TASK DETAILS = Looking through the listing, how many of its lines hold the word "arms"? Answer with only the number.

DATASET =
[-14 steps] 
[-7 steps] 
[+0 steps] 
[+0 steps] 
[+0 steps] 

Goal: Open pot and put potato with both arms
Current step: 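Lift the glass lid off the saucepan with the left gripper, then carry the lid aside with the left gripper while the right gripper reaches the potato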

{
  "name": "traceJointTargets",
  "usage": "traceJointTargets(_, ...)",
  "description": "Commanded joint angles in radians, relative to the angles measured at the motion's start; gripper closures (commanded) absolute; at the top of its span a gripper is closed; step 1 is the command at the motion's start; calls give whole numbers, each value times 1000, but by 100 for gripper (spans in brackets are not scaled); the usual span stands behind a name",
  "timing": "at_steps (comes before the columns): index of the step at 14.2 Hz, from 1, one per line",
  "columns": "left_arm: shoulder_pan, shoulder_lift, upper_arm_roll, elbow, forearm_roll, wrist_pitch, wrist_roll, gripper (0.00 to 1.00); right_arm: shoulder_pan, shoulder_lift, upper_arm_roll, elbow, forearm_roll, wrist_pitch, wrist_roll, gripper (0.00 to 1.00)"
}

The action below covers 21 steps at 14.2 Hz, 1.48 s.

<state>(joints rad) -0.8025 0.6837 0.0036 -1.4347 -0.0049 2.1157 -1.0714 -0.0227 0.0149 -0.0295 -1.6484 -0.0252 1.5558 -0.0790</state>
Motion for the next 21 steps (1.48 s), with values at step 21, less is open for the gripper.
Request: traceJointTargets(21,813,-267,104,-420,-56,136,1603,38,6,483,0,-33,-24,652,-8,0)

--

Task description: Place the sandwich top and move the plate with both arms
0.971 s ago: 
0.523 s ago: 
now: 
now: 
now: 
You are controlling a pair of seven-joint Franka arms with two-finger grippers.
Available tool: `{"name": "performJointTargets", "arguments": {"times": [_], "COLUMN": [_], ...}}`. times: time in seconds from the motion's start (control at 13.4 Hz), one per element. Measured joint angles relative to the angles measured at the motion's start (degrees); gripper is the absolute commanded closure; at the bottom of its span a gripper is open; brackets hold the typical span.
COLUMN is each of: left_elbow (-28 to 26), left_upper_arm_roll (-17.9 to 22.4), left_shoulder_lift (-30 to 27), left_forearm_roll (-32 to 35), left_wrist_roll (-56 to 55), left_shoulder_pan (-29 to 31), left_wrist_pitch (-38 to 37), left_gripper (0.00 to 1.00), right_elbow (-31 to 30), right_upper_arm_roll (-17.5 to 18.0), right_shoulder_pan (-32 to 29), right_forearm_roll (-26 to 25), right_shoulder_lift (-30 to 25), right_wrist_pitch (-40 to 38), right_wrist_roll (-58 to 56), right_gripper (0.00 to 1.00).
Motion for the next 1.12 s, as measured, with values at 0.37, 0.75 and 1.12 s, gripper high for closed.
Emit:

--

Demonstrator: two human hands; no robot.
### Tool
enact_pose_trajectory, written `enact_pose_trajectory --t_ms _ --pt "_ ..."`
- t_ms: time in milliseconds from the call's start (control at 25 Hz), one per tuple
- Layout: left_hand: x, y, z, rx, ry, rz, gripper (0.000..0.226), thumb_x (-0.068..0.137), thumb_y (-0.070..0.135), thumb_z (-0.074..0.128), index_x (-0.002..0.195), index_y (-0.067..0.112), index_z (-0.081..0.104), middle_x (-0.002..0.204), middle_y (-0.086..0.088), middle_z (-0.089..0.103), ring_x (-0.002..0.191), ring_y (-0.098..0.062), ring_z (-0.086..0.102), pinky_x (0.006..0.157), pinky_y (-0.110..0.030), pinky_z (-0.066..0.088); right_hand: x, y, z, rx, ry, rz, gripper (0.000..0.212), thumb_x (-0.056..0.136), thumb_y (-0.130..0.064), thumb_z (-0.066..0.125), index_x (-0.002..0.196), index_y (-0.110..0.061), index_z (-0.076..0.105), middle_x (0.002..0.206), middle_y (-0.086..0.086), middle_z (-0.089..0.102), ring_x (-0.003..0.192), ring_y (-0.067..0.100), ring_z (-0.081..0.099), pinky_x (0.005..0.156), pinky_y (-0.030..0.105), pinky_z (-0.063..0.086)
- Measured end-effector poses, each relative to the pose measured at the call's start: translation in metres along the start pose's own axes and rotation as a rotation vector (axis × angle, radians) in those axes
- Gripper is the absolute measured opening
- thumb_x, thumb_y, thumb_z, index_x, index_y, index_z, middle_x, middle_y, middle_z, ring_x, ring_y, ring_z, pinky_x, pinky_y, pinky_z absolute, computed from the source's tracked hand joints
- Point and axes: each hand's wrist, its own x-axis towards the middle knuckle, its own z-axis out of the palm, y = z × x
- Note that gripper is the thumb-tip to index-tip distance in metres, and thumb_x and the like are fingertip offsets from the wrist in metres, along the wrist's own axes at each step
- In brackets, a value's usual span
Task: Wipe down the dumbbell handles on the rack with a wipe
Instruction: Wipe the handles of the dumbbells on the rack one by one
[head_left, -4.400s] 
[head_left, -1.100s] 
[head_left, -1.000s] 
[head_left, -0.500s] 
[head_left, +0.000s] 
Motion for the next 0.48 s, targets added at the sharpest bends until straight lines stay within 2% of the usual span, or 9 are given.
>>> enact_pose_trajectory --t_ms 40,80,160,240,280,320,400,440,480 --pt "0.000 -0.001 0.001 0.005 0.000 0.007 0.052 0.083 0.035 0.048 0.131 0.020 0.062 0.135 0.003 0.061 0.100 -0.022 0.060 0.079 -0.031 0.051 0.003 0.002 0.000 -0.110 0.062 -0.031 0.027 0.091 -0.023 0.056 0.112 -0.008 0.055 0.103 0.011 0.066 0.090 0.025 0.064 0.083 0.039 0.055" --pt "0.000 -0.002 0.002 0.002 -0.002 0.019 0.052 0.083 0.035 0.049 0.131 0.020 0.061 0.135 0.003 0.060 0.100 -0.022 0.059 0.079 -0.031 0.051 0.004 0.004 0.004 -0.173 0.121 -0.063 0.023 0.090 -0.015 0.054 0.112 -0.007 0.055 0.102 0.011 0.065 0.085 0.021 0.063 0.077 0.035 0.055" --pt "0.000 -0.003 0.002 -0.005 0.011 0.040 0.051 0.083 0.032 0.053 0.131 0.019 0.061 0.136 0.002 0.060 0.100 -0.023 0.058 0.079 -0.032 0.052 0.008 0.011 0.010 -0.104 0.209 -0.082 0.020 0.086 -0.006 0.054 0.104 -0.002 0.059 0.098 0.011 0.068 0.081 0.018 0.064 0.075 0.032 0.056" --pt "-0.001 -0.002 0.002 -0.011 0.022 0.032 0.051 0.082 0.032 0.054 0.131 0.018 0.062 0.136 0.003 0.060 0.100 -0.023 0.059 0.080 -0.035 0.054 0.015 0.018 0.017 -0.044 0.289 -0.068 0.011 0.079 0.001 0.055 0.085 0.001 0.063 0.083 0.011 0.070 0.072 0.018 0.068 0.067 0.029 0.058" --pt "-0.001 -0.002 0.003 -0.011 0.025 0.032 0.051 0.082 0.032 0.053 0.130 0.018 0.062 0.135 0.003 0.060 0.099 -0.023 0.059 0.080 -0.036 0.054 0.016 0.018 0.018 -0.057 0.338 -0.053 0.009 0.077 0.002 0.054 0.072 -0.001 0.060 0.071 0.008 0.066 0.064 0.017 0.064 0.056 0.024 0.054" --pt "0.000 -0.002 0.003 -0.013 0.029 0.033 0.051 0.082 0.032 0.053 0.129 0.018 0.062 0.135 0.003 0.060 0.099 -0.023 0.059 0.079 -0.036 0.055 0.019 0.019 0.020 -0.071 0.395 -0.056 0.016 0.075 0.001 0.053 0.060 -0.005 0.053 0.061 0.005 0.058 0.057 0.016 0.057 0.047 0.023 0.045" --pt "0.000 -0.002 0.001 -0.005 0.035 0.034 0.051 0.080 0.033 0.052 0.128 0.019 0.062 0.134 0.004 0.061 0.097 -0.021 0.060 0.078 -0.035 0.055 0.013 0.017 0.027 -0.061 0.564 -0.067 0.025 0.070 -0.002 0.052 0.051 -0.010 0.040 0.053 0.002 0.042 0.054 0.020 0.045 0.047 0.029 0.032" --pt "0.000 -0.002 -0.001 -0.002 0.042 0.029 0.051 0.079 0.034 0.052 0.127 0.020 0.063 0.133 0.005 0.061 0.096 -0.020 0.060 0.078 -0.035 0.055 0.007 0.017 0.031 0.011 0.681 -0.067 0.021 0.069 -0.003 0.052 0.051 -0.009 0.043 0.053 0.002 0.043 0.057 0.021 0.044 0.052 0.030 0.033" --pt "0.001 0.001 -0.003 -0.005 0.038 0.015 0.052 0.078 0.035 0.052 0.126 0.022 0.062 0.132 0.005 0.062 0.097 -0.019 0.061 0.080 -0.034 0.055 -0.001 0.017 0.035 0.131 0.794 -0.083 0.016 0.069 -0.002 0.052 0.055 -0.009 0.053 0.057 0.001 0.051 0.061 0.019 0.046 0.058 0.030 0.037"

RESULT = 3